Dr. Jacob McCauley [associate professor in the Dr. John T. Macdonald Foundation Department of Human Genetics and director of the Center for Genome Technology and its biorepository facility at the Hussman Institute] took the initiative and wrote a NIH grant application to build a new facility, and it was funded. I am extremely proud of Jake. We already have one of the largest academic biorepositories in the country, but there is so much more we could do. The new facility will have two large, robotic freezers that will dramatically increase sample storage capabilities, enhance biosecurity and accelerate sample retrieval. We will have better tools for studying Alzheimer’s and many other diseases and conditions.

Today nearly half of the HIHG faculty members are women. Have you seen that change over time during your career? How did you deal with being a female in a scientific profession?

My philosophy has always been to try to be the best at whatever I do. Dr. Barton Haynes, director of the Duke Human Vaccine Institute and my former chair at Duke once gave me great advice. He said, “Peggy, if you are the best at what you do, they will have to listen to you.” I have always strived to follow his advice.

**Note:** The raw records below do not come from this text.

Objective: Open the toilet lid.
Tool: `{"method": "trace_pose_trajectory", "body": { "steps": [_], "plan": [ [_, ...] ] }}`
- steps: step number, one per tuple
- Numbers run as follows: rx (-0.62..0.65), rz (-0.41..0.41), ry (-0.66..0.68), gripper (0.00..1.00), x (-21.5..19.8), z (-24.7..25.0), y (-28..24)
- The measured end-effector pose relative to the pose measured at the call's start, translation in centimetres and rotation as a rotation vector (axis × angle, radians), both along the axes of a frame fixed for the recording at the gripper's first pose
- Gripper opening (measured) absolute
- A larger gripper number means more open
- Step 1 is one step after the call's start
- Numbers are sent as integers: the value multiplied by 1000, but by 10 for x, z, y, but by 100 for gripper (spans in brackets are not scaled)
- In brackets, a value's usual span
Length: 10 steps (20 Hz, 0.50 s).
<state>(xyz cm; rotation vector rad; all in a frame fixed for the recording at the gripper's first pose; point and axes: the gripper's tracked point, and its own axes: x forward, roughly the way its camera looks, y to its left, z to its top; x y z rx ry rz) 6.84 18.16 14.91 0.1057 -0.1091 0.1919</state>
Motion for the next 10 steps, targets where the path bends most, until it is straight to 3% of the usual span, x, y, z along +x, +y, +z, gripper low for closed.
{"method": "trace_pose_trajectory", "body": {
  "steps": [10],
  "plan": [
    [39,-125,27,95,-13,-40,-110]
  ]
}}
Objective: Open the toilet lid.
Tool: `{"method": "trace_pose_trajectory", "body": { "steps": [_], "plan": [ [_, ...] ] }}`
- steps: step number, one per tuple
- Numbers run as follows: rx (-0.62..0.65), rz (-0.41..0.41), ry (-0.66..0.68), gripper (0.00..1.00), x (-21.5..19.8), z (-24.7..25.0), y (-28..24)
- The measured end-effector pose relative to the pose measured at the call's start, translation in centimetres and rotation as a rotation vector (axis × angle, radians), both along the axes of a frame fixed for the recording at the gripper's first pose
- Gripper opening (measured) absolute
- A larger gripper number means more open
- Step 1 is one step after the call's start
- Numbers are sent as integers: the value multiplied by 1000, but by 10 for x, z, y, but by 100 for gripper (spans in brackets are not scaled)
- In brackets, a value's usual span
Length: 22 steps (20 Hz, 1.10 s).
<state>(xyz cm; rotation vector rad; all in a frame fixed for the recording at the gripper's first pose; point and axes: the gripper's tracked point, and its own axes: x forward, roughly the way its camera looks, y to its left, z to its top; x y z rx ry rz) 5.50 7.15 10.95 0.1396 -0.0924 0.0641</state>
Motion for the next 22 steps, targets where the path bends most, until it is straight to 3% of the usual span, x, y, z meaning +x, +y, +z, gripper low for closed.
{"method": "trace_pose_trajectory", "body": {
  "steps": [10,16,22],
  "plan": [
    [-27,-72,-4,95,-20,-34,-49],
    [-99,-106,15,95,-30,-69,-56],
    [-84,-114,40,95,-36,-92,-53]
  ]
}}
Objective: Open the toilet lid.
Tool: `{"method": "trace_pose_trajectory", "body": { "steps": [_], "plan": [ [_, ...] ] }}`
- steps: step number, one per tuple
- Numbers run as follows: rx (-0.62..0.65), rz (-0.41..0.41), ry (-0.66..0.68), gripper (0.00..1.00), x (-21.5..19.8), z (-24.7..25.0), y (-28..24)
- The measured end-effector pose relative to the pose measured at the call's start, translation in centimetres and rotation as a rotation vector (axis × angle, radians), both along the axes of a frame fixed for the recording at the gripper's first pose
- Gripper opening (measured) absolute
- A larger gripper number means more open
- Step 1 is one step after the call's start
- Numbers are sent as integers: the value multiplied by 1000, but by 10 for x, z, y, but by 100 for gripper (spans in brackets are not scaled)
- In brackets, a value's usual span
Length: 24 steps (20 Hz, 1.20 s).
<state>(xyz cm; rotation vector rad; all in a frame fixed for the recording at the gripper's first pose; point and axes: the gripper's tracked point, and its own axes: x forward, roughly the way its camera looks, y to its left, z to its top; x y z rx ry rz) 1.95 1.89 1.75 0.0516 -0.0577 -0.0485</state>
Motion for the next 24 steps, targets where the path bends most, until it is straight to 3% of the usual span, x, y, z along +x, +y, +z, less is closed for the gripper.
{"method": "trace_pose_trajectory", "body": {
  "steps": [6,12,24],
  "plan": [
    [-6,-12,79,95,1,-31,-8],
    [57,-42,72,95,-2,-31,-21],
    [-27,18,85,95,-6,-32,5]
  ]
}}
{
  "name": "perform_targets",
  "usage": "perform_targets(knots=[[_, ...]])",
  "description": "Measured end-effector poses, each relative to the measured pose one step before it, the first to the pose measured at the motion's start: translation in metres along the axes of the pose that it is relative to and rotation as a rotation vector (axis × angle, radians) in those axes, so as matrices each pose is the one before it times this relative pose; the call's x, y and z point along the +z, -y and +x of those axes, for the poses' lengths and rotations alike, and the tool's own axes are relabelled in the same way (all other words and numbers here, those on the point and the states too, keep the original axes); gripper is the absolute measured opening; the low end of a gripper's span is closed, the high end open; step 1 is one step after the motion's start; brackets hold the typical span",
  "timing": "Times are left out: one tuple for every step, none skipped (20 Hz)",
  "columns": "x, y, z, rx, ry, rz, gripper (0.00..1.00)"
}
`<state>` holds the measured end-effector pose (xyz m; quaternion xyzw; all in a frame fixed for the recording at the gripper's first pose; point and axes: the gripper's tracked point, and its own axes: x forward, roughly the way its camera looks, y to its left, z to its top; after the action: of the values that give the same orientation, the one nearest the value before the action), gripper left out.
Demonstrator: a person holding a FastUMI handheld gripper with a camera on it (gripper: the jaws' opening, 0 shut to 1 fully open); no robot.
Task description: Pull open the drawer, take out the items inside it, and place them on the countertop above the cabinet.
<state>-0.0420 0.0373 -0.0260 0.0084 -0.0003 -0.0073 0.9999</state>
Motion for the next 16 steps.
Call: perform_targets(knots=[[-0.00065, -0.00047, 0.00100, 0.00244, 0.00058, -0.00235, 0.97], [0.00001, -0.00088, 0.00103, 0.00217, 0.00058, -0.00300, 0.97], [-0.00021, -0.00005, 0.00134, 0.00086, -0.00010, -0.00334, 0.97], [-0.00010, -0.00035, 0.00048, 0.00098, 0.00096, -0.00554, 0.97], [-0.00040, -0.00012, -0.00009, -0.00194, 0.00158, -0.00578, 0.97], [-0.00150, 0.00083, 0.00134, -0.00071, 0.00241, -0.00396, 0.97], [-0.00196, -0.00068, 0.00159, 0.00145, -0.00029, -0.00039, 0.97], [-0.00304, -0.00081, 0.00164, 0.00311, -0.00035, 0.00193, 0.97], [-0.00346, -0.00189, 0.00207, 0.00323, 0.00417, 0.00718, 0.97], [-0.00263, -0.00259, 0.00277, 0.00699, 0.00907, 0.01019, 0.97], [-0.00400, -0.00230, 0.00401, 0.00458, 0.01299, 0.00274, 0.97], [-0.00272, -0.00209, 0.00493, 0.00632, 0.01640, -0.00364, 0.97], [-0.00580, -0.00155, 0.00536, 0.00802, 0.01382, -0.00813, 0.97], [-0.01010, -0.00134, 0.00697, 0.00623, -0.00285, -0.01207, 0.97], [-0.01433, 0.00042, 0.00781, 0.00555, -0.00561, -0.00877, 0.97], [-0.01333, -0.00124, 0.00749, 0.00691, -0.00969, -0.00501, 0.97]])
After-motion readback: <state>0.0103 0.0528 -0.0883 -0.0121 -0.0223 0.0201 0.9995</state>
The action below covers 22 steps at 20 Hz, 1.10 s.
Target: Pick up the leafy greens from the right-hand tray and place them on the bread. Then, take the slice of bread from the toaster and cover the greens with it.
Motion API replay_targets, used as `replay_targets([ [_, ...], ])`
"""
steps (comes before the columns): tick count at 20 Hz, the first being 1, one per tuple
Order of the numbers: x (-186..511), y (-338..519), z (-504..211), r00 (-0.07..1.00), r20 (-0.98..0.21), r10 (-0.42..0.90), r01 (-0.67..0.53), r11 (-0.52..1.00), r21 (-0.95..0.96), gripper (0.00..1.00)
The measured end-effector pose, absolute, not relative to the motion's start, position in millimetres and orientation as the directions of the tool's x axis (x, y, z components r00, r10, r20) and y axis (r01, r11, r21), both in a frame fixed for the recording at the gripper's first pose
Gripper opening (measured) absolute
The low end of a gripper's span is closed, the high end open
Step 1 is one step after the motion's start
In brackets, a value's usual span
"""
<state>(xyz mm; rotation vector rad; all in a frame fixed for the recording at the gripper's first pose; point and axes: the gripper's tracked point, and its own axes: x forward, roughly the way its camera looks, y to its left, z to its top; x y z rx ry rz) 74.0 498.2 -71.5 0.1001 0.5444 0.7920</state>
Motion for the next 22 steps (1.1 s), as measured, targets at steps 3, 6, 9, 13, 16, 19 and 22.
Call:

Something that no one can ignore is your colorful eyewear.

You should see my collection! I have about 30 pairs of glasses. I am dying right now because I don’t get to show them off. I can only wear them on Zoom meetings. Thank goodness for Bascom Palmer and my employee discount on lenses. I love my glasses.

What would you tell someone just starting out in the field of Alzheimer’s research?

I would tell them to discard the thinking that one person can do it all. You have to be collaborative. Alzheimer’s is so complex that there is no way one person can know every aspect, every field and subfield that is involved. Part of being a good researcher is realizing what you do not know and how to take what you do know and maximize it by working with others that know what you don’t.

When I first started, people worked in small individual labs, doing their individual experiments. Today’s technology makes sharing and collaboration imperative. I would never have believed even 10 years ago that we would be sharing information across the world.

I also think we need to acknowledge that in addition to the NIH, there are many national and international foundations, as well as private philanthropists, contributing to the funding that is a key to our recent advances.

This is the most exciting period in research that I have ever experienced because there are so many opportunities. At every turn there is something new, something developing. I really think that we are going to be able to find therapies that will make a difference. We are almost there.